Hence, I'm optimistic about transfer learning which could happen through _both_ better models (priors that generalize well) and pretrained weights (possibly partially pretrained, i.e. just initial feature extraction). Either could potentially provide a better starting point from the 'how many samples are necessary for good performance on a variety of tasks' perspective.
The point is that either way information needs to be added for performance on tasks to increase. Doing that in a task specific way by using today's algorithms and a billion samples doesn't seem like the right approach. Finding algorithms, models or specifically perhaps neural network architectures (including training procedures, regularizers, loss function, weight tying) that generalize across tasks without needing many samples due to their informative priors seems the way forward to me. That's _not_ a naive scaling of today's algorithms to larger and larger training sets. Which was the point I was trying to make.
I think you are not appreciating the difference between a "commercial" NN and the human brain. NNs usually are designed for specific tasks that are simply a subset of the capability of humans. The human brain is huge and therefore an equivalent NN would also be huge. Instead we have lots of small networks and many of them are even competing and trying to solve the same problem.
You need a lot of samples because you're starting from scratch with each network. If you had one super NN that is equally powerful to a bunch of small networks then you would have a network that can easily generalize because it can use existing data as a starting point. The amount of existing data that is useful to an unknown task grows with the size of the NN.
An NLP NN for English could be combined with an image recognition NN. Since the NLP NN already has a concept for "cars" it only has to associate its already learned definition of "car" with images of cars.

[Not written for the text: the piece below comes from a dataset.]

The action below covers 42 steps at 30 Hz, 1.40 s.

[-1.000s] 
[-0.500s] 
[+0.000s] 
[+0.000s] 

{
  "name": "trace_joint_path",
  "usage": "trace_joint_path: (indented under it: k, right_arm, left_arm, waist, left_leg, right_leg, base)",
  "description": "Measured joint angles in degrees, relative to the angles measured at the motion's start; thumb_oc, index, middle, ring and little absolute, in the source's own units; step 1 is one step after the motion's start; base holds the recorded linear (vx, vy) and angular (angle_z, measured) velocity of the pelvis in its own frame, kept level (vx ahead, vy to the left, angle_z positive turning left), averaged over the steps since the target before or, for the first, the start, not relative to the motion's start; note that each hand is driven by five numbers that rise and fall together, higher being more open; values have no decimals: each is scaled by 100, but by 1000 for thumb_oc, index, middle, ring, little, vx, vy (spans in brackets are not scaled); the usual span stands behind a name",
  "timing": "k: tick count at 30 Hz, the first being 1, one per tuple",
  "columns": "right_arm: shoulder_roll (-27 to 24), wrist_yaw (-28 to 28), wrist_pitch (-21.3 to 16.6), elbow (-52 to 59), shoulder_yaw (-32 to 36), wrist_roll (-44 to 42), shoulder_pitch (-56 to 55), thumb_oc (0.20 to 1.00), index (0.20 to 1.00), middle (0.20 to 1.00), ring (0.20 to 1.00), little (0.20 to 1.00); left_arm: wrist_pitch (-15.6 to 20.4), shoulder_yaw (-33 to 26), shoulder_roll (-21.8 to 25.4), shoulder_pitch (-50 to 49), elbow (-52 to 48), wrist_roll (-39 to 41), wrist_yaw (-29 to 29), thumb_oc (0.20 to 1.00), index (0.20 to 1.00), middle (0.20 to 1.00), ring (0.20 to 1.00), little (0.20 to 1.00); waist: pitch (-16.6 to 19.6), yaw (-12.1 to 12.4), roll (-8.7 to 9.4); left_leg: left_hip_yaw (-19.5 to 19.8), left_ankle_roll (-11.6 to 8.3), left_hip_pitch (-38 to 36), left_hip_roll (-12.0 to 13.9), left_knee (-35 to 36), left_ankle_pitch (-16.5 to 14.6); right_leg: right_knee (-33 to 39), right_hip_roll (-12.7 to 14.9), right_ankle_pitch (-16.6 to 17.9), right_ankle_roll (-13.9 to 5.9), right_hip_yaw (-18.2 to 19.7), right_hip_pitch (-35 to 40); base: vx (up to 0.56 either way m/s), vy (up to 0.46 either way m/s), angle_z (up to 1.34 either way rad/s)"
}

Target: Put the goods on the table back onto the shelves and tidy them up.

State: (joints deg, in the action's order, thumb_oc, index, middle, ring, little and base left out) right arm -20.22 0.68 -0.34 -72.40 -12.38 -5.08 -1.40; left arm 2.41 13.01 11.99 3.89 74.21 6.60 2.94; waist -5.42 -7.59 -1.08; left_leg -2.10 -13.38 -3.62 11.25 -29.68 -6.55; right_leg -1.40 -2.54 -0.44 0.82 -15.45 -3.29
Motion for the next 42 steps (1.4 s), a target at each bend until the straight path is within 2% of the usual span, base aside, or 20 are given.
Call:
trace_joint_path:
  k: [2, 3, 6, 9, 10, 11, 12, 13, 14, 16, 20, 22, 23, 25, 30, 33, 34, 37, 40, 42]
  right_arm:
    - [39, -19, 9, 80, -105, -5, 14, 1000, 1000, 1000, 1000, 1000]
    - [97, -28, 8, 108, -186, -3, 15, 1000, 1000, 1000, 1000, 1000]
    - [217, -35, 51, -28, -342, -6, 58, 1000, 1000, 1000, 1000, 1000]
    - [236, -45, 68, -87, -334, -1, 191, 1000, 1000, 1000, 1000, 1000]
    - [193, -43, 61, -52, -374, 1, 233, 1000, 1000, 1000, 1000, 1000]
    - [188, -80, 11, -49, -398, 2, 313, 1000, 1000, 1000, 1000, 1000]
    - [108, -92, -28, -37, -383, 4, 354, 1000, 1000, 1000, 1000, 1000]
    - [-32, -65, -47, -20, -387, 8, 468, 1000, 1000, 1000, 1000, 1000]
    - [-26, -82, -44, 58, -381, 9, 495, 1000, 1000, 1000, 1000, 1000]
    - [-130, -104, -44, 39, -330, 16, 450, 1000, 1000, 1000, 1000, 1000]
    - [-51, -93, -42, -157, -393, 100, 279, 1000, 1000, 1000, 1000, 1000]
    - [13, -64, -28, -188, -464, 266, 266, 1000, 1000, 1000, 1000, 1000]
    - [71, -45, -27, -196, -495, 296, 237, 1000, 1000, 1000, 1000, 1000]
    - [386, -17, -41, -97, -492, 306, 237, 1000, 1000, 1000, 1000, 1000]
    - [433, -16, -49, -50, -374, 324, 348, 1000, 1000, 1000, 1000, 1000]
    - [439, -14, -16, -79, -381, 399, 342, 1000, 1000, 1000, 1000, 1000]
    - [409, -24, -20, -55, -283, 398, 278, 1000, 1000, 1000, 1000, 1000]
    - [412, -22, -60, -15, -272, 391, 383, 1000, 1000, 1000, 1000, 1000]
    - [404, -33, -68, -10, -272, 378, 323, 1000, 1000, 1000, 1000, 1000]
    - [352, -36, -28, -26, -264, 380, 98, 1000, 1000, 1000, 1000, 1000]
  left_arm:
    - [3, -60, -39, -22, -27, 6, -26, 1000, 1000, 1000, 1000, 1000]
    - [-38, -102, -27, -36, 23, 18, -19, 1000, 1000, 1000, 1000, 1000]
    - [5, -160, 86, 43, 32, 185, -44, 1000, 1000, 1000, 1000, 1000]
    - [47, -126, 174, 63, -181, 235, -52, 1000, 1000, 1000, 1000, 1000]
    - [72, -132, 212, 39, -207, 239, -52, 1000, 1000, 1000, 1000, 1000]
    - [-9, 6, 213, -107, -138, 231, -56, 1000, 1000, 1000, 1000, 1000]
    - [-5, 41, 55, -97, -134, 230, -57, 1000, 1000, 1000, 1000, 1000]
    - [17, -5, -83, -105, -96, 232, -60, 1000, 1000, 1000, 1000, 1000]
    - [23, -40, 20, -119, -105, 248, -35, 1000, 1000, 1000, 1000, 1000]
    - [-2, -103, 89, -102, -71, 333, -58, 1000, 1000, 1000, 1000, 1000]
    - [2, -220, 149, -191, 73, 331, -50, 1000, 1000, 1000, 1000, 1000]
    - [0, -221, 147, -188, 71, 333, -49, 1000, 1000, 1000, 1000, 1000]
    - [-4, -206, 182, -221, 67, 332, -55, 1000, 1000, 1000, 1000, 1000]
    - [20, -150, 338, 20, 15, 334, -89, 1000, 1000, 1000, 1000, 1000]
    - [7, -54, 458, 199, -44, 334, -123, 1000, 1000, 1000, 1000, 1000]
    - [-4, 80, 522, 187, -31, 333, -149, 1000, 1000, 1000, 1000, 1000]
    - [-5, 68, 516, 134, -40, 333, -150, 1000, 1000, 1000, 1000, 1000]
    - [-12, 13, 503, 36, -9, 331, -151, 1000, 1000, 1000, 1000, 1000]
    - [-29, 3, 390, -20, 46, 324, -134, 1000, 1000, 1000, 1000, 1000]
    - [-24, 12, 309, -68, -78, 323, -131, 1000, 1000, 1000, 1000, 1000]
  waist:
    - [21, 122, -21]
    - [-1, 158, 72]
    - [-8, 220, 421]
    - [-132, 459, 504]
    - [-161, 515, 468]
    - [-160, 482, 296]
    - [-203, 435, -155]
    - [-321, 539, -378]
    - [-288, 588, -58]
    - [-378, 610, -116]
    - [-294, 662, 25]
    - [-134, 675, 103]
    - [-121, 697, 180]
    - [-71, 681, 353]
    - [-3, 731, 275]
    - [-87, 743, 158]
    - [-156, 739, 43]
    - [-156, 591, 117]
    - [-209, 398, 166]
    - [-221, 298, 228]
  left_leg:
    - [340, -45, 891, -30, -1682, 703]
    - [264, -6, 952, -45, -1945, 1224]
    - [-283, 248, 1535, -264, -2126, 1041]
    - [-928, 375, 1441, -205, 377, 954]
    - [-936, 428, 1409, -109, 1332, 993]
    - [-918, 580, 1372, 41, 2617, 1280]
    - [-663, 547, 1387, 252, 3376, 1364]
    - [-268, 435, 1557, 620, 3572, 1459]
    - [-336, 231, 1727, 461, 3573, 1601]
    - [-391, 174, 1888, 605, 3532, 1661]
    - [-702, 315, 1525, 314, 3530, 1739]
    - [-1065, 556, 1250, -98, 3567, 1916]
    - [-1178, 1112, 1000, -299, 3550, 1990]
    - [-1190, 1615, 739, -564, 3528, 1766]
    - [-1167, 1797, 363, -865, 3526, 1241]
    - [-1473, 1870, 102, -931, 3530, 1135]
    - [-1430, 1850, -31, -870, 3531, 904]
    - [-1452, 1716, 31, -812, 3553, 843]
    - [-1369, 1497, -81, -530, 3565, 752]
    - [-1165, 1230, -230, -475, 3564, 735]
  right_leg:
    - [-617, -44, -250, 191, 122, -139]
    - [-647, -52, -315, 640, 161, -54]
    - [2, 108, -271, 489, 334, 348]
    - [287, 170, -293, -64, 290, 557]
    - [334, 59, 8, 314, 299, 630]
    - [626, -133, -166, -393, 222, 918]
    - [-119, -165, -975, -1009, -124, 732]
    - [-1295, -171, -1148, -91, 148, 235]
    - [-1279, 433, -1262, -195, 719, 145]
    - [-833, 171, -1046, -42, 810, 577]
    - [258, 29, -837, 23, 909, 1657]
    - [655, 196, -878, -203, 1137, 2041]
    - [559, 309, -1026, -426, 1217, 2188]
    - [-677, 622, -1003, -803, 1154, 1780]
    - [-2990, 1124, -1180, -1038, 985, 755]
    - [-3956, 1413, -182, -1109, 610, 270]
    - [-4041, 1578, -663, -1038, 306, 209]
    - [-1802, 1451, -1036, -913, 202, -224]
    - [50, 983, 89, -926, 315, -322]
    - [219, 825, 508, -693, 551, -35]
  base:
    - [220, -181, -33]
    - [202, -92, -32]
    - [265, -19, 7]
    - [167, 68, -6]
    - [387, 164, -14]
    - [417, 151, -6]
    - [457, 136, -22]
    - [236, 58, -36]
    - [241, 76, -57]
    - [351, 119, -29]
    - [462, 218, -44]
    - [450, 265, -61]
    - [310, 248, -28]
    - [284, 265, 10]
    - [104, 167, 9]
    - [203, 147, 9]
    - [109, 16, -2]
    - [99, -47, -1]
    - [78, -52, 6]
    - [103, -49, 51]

If you have separate NNs then you will have to teach the both NNs what a car is twice. With small NNs there will always be some redundancy and that redundancy is a fixed cost.
That's an interesting hypothesis. Is there objective evidence that humans need an order of magnitude less samples? One anecdote to possibly challenge you is that it takes a toddler several months to walk.
There's actually a paper that attempts to quantify the scaling characteristics of NLP models from early this year. (https://arxiv.org/abs/2001.08361)
Even if scaling alone ends up solving everything (I doubt it), I'd still feel that very significant improvements ought to be possible from an algorithmic perspective. (I realize that's largely baseless, but for some reason I just can't escape the feeling that current algorithms leave a huge amount of potential on the table.)